● Your instructions
Only lines with the word "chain" are needed; collect each of them from the listing below.

--- START ---

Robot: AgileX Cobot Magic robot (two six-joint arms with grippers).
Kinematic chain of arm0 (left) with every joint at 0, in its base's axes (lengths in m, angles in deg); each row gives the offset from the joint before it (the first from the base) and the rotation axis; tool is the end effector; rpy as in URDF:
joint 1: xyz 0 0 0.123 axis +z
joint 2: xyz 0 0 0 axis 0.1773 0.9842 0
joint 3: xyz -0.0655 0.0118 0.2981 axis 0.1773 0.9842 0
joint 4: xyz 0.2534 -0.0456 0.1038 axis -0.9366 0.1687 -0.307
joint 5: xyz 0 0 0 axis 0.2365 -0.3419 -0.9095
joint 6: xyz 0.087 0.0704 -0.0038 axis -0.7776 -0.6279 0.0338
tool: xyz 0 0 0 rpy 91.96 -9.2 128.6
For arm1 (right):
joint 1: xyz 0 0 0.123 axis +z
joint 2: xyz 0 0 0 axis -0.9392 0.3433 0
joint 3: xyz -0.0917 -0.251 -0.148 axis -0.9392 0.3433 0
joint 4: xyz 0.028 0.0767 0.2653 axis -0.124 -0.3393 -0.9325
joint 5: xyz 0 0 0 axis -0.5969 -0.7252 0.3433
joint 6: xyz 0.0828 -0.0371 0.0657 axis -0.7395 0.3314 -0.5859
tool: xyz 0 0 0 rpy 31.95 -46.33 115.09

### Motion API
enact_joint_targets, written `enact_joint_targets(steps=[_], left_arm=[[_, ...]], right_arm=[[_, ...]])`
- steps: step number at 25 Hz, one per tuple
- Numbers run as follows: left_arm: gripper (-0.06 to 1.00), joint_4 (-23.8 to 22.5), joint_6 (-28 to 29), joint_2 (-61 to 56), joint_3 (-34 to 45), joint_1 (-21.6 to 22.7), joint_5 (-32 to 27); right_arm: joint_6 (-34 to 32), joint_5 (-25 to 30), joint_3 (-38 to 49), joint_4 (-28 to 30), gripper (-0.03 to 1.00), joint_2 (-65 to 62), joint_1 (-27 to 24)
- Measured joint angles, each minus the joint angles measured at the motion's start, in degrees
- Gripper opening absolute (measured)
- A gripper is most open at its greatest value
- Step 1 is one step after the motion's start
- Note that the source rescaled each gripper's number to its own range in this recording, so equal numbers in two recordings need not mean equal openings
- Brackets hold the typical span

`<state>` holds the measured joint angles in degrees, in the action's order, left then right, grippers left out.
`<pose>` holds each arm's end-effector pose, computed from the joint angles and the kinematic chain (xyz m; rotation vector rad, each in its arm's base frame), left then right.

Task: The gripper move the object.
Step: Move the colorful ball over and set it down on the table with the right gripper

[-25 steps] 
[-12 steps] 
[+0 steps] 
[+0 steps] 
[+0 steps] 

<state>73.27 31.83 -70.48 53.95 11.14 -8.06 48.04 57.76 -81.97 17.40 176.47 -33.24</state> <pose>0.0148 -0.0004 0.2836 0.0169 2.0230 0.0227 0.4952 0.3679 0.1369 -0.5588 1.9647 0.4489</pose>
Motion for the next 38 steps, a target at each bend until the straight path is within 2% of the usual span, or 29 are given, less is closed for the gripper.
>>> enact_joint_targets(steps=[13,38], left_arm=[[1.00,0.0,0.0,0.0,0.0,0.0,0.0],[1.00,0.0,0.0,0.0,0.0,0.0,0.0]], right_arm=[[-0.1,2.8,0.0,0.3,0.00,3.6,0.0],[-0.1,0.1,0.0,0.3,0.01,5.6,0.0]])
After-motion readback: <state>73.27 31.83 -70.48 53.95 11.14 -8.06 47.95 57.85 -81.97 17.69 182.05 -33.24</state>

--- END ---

● Response below
Kinematic chain of arm0 (left) with every joint at 0, in its base's axes (lengths in m, angles in deg); each row gives the offset from the joint before it (the first from the base) and the rotation axis; tool is the end effector; rpy as in URDF:
`<pose>` holds each arm's end-effector pose, computed from the joint angles and the kinematic chain (xyz m; rotation vector rad, each in its arm's base frame), left then right.

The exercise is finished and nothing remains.